Переход к повествованию от первого лица заставил меня понервничать. Мне предстояло проделать огромную работу по отображению чужого психологического состояния — например, решить, как описать Великий лондонский пожар. Как передать то чувство ужаса и сожаления, которое он испытывал? И как сделать это самостоятельно, а не просто повторить свидетельства Пипса? Но теперь я знаю Меривела так хорошо, что могу написать письмо его тоном. Использование первого лица помогло этой истории сложиться, а также не позволило ей непомерно растянуться. Я чувствую себя такой настоящей, когда нахожусь в чужой шкуре».

Это чувство, что ты «такой настоящий, когда находишься в чужой шкуре», может даровать невероятную свободу, но и наложить определенную ответственность. Описывая события с одной лишь точки зрения, стоит задуматься, насколько справедливо в тексте показаны другие образы. Джордж Элиот корила себя за то, что забыла об этом. Порядочно углубившись в действие «Мидлмарча», она вдруг пишет: «Как-то утром через несколько недель после ее возвращения в Лоуик Доротея… но почему всегда только Доротея? Неужели ее взгляд на этот брак должен быть единственно верным?» После она старается восстановить справедливость в отношении Кейсобона, но результат получается неоднозначный.

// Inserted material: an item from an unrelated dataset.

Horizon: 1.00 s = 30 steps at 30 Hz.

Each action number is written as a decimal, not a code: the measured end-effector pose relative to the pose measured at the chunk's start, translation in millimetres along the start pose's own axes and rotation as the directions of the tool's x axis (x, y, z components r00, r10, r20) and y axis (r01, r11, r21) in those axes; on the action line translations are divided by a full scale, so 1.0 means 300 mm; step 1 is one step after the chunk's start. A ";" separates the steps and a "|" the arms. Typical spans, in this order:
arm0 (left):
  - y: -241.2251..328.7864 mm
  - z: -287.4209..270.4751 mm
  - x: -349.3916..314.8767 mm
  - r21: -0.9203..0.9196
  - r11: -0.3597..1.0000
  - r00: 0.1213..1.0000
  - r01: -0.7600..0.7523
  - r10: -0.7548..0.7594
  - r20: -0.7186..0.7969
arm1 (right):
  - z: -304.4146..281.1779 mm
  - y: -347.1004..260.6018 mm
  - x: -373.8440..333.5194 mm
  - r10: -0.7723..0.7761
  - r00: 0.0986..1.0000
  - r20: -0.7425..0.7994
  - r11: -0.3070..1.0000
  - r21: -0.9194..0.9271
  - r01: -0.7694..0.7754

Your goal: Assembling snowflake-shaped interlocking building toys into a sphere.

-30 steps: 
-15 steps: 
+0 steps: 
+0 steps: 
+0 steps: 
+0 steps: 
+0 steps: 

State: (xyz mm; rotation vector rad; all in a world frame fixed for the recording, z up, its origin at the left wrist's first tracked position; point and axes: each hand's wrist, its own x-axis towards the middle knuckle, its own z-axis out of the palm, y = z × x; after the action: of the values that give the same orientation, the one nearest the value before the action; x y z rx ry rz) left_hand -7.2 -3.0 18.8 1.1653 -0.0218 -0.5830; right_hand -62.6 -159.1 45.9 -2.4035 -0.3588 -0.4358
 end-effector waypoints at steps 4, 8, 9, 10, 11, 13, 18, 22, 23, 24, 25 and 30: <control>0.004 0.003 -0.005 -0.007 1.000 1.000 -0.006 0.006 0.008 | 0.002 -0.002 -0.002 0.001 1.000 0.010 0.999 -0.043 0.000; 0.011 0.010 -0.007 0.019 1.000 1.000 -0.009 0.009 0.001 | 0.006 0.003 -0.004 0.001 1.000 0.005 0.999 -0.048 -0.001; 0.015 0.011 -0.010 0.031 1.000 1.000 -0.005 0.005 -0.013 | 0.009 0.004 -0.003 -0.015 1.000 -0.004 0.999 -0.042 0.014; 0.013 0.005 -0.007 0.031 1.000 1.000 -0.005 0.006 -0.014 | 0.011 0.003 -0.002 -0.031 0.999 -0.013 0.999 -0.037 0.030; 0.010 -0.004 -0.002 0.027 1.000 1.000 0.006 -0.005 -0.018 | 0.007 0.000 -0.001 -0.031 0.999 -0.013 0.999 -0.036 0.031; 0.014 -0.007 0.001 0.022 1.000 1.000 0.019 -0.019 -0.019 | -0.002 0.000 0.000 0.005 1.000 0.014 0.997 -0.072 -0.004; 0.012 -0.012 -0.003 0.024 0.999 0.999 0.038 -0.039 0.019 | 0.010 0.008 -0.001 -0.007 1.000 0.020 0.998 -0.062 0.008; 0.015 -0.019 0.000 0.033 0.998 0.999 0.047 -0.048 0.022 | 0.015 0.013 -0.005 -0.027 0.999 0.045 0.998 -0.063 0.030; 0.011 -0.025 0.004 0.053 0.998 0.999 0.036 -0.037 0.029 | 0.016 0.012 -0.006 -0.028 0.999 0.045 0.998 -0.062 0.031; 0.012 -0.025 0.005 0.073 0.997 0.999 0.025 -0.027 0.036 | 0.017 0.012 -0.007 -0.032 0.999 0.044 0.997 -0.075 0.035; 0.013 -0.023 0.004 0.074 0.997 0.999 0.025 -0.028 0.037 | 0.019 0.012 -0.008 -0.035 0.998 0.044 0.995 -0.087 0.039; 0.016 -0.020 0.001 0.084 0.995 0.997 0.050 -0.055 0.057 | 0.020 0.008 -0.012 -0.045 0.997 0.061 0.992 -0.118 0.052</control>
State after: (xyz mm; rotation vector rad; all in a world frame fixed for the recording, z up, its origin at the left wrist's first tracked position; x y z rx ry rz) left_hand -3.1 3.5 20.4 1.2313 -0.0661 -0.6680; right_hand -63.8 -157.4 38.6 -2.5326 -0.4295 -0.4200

Эдит Уортон в своей книге о технике создания художественных произведений предупреждает, что каждый писатель должен спросить себя: «Кто видел то, о чем я намереваюсь рассказать? Кто, по моему замыслу, должен передать эту историю? Кто будет ее слушать? В каких обстоятельствах эта история будет рассказана и по какому поводу?» На ее взгляд, никто до Генри Джеймса, с его длинными, доско­нально продуманными вступлениями, подобных допросов не проводил. Джеймс считал, что каждая сцена должна контролироваться «центром осознанности»; он обожал писать от первого лица, убежденный в том, что этот, по его выражению, «наблюдательный пост» позволяет ему исследовать проблемы сознания и восприятия и использовать внутренние монологи и ненадежных рассказчиков, чтобы придать истории большую глубину.

В предисловии к своему роману «Послы» — полностью написанному от первого лица — Джеймс делится своими опасениями касательно «романтической привилегии выступать "от первого лица"», называя ее «черной бездной романтизма». Он ценит, по собственным словам, «потоки словоизлияний», но вместе с тем, по крайней мере в «Послах», он намеренно предоставляет своему герою «одного-двух конфидентов, дабы развеять в прах устоявшийся шаблон — когда, усевшись в кружок, персонажи обсуждают события постфактум или когда вводится целая кипа справочного материала». Ох уж эти предисловия Джеймса!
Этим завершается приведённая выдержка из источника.